**EXERCISE PROMPT**
Restate word for word the section of the entries that opens at the line containing "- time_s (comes" and closes at the line containing "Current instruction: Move", both lines kept, pictures dropped.

(Extracted records)
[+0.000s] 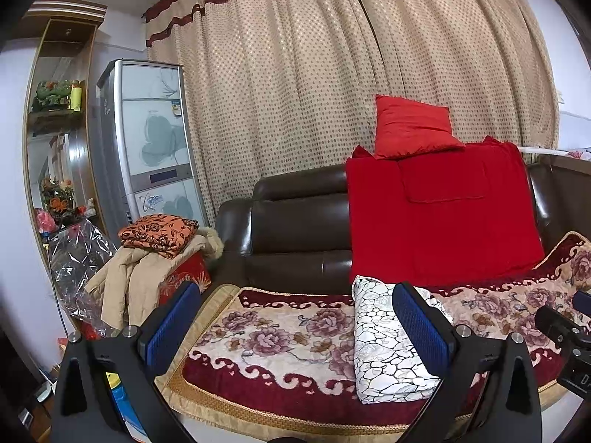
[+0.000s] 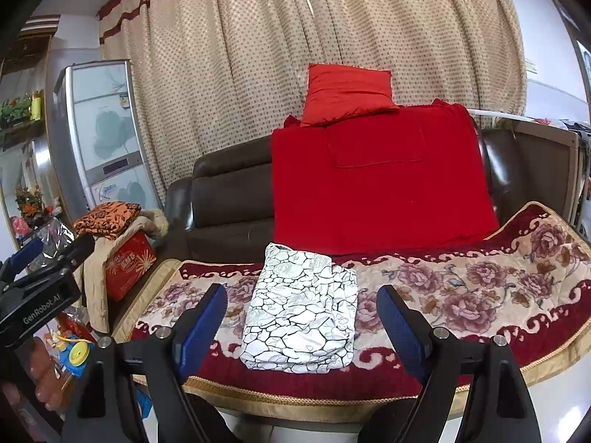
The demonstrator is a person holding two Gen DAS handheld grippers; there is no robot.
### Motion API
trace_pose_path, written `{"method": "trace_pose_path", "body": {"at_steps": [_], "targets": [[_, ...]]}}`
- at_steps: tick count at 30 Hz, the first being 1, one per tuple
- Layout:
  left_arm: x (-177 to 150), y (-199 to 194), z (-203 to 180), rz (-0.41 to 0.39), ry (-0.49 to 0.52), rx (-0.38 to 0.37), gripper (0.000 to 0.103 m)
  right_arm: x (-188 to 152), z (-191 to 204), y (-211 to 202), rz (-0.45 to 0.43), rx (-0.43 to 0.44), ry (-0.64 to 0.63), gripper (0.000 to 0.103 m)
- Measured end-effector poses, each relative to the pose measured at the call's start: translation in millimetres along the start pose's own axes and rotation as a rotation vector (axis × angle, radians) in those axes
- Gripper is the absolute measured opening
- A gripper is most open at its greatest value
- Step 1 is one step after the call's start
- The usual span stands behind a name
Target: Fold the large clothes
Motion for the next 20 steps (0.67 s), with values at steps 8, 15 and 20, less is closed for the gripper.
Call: {"method": "trace_pose_path", "body": {"at_steps": [8, 15, 20], "targets": [[-1.4, 5.6, 4.2, 0.01, -0.012, -0.008, 0.103, -2.4, 12.9, 7.4, 0.016, 0.011, -0.025, 0.085], [-3.7, 14.3, 1.9, 0.02, -0.009, -0.034, 0.103, -1.3, 20.9, 14.4, 0.018, 0.006, -0.035, 0.085], [-6.3, 28.4, 1.6, 0.034, -0.03, -0.061, 0.103, -2.1, 22.3, 26.1, 0.032, 0.001, -0.033, 0.085]]}}
Point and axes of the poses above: each gripper's, at about its wrist camera, not at the fingertips, and y roughly the way its jaws point, z to its left, x to its top, the point moved 7 cm from there along y, roughly the way its jaws point, and after that the axes turned 8 degrees about -x, right-handed, at the moved point
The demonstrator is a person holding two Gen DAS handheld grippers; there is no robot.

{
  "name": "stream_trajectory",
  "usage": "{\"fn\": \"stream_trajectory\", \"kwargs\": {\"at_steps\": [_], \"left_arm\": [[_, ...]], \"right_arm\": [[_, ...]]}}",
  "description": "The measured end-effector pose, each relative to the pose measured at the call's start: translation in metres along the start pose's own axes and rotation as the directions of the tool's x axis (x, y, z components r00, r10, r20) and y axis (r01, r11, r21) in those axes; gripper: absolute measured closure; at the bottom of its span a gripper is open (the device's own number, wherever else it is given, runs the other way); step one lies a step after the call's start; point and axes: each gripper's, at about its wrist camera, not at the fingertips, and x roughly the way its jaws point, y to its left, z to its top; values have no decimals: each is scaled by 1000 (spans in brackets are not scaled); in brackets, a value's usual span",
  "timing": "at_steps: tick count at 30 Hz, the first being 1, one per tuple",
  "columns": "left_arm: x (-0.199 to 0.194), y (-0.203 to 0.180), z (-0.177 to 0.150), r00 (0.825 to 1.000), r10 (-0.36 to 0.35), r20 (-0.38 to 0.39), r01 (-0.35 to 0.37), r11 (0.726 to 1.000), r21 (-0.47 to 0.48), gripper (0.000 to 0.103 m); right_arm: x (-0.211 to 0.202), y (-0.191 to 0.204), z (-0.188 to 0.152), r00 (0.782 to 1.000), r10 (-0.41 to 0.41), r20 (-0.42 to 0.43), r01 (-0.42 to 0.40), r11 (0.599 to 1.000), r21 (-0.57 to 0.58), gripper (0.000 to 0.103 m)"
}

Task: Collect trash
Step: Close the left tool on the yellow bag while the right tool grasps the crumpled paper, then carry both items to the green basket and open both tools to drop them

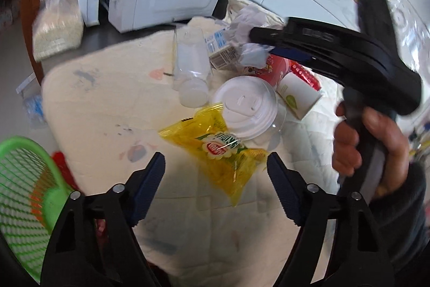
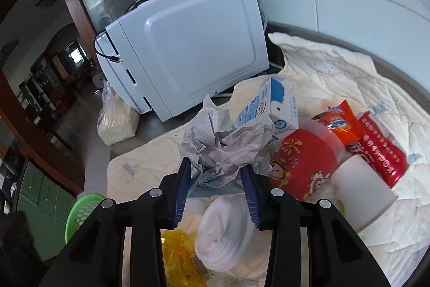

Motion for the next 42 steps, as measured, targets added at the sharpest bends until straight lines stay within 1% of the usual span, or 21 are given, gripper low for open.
{"fn": "stream_trajectory", "kwargs": {"at_steps": [2,5,7,9,10,11,12,17,19,23,26,28,30,32,34,37,39,42], "left_arm": [[10,3,5,999,-32,-22,31,998,-50,30],[23,5,8,997,-56,-50,50,993,-108,30],[33,9,7,994,-82,-75,69,983,-169,34],[43,13,5,991,-94,-93,74,977,-201,48],[47,15,4,989,-104,-104,80,974,-213,51],[49,17,2,987,-118,-111,90,970,-224,61],[52,18,1,985,-126,-114,97,968,-232,66],[45,21,-3,987,-128,-101,107,975,-194,76],[34,23,-6,989,-116,-89,100,981,-165,78],[2,39,-9,993,-106,-46,99,986,-138,78],[-31,56,-17,999,-52,-3,51,992,-118,78],[-58,76,-24,999,0,33,4,993,-117,78],[-82,96,-31,996,58,66,-50,991,-125,78],[-107,122,-39,989,121,88,-107,983,-147,78],[-128,148,-48,977,188,97,-169,970,-173,78],[-145,182,-60,959,269,86,-246,945,-216,78],[-150,201,-68,950,305,67,-281,928,-245,77],[-151,225,-79,938,345,32,-323,904,-280,75]], "right_arm": [[-9,-1,-1,1000,1,14,-1,1000,-3,66],[-20,-4,-3,1000,-1,32,2,1000,-5,66],[-25,-5,-6,999,-11,39,12,1000,-9,66],[-28,-5,-9,999,-22,42,23,1000,-15,66],[-30,-6,-11,999,-27,41,27,999,-20,65],[-32,-6,-13,999,-32,41,33,999,-23,65],[-35,-8,-15,998,-35,42,36,999,-25,65],[-49,-5,-26,999,-23,44,24,999,-24,65],[-57,2,-32,998,-16,55,18,999,-33,65],[-74,26,-43,997,28,76,-24,998,-57,65],[-82,52,-54,994,74,76,-67,994,-89,65],[-85,74,-63,991,109,72,-100,988,-118,65],[-84,96,-73,987,153,58,-143,979,-144,65],[-78,118,-82,980,197,38,-188,969,-163,64],[-67,142,-92,973,229,10,-223,956,-192,64],[-44,180,-107,965,260,-40,-262,935,-239,64],[-27,205,-117,956,283,-81,-295,920,-258,63],[-3,234,-133,950,285,-129,-311,901,-301,61]]}}
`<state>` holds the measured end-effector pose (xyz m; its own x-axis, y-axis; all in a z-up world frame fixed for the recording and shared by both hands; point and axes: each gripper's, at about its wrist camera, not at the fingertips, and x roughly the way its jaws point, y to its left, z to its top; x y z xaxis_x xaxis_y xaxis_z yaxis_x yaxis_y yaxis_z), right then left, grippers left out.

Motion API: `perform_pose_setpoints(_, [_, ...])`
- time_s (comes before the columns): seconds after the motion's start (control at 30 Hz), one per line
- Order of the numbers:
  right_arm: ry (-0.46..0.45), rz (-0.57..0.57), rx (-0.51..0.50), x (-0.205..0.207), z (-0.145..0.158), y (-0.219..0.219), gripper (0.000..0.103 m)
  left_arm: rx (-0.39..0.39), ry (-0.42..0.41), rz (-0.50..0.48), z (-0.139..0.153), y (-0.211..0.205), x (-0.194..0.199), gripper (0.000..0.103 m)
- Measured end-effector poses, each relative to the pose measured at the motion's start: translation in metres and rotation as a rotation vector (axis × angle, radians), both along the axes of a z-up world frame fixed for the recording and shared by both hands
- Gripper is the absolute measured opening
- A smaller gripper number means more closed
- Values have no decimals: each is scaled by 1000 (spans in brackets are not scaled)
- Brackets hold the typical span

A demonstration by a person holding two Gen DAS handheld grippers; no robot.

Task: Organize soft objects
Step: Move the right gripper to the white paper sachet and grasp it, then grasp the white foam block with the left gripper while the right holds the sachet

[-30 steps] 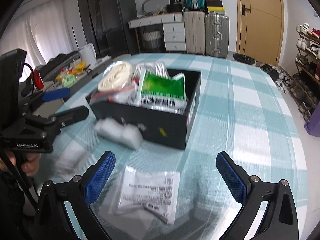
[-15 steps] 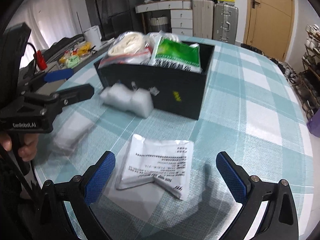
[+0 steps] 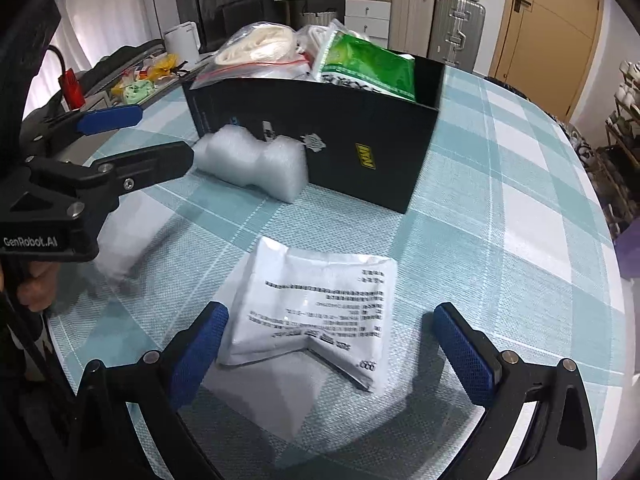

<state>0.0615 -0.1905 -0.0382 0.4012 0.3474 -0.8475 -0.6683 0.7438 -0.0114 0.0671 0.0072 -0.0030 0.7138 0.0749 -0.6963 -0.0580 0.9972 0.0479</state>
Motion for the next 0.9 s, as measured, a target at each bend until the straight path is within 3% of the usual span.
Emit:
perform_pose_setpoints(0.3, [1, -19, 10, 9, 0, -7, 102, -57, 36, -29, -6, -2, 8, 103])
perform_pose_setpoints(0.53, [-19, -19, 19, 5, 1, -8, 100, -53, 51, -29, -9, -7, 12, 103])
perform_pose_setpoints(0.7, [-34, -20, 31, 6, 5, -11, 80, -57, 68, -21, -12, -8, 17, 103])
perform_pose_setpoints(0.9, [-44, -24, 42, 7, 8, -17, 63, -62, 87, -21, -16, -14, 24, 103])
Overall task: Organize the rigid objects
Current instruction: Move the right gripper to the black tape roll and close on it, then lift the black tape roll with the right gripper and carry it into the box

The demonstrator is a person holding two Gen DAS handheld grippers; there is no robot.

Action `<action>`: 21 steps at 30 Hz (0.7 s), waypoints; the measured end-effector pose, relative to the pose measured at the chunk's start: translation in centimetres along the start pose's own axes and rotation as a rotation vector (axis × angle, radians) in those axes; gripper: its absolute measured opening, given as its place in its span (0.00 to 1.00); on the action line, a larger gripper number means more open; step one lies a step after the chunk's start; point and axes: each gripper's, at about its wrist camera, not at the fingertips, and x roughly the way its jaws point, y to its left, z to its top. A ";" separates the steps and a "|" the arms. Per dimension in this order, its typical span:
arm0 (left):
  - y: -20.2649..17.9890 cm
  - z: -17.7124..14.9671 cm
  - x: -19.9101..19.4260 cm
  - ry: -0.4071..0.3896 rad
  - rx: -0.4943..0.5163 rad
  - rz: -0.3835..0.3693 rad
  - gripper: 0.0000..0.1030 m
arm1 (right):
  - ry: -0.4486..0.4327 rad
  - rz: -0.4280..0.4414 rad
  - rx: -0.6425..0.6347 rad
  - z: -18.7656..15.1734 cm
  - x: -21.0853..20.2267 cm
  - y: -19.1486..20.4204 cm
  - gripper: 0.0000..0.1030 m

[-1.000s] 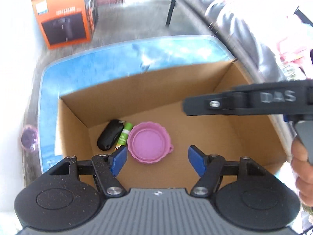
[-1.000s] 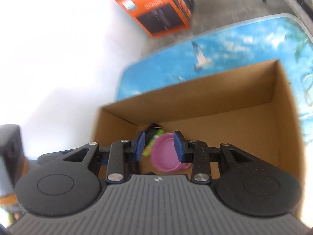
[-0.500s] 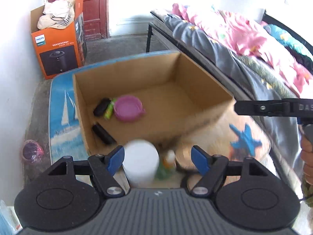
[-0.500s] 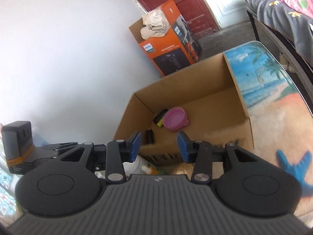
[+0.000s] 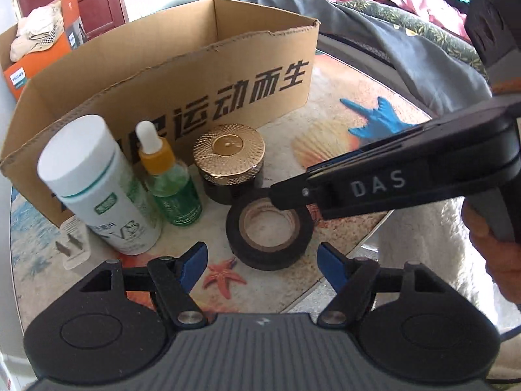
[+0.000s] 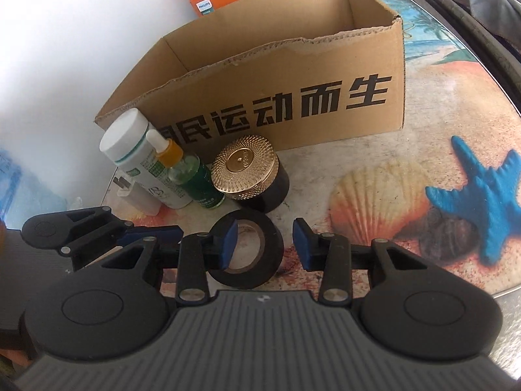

**RESPONSE**
- time_s (comes before the columns): seconds after the motion's start (control at 30 Hz), one per line
- Order of the numbers:
  right_arm: ry (-0.46..0.45), rz (-0.57..0.57), rx (-0.51..0.50), x (-0.205..0.207), z (-0.145..0.158), y (-0.219..0.219), gripper (0.000..0.103 m)
  left_arm: rx (-0.39..0.39), ry (-0.42..0.41), rz (-0.50..0.48), z (-0.139..0.153), y (-0.211..0.205), x (-0.194..0.199), gripper (0.000..0.103 m)
- Measured end-effector poses, each relative to the pose measured at the motion's start: translation in metres and rotation as a rotation vector (axis × angle, radians), both along the axes of a z-up world frame fixed for the recording and shared by both hands
- Gripper is the absolute measured opening
- A smaller gripper number means more closed
- Values have no decimals: each is scaled by 1000 (spans in brackets are not scaled)
- Brackets hold the typical span

A demonstration by a person holding two Gen DAS handheld grippers; no robot.

Task: Organize soft objects
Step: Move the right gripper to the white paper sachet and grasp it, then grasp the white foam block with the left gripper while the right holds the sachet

[-30 steps] 
[-15 steps] 
[+0 steps] 

<state>0.0615 -0.1905 -0.0382 0.4012 0.3474 -0.8475 -0.6683 0.7438 -0.0114 0.0671 0.0072 -0.0030 0.7138 0.0749 -0.6963 -0.0580 0.9972 0.0479</state>
Motion for the next 0.9 s, as measured, a target at each bend until the straight path is within 3% of the usual span.
Emit:
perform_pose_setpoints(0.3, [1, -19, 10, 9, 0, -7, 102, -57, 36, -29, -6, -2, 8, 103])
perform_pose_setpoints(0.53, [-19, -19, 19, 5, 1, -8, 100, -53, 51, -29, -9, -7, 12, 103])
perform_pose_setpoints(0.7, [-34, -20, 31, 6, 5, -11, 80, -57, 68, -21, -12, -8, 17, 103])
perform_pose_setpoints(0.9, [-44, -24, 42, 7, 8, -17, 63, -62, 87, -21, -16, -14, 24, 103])
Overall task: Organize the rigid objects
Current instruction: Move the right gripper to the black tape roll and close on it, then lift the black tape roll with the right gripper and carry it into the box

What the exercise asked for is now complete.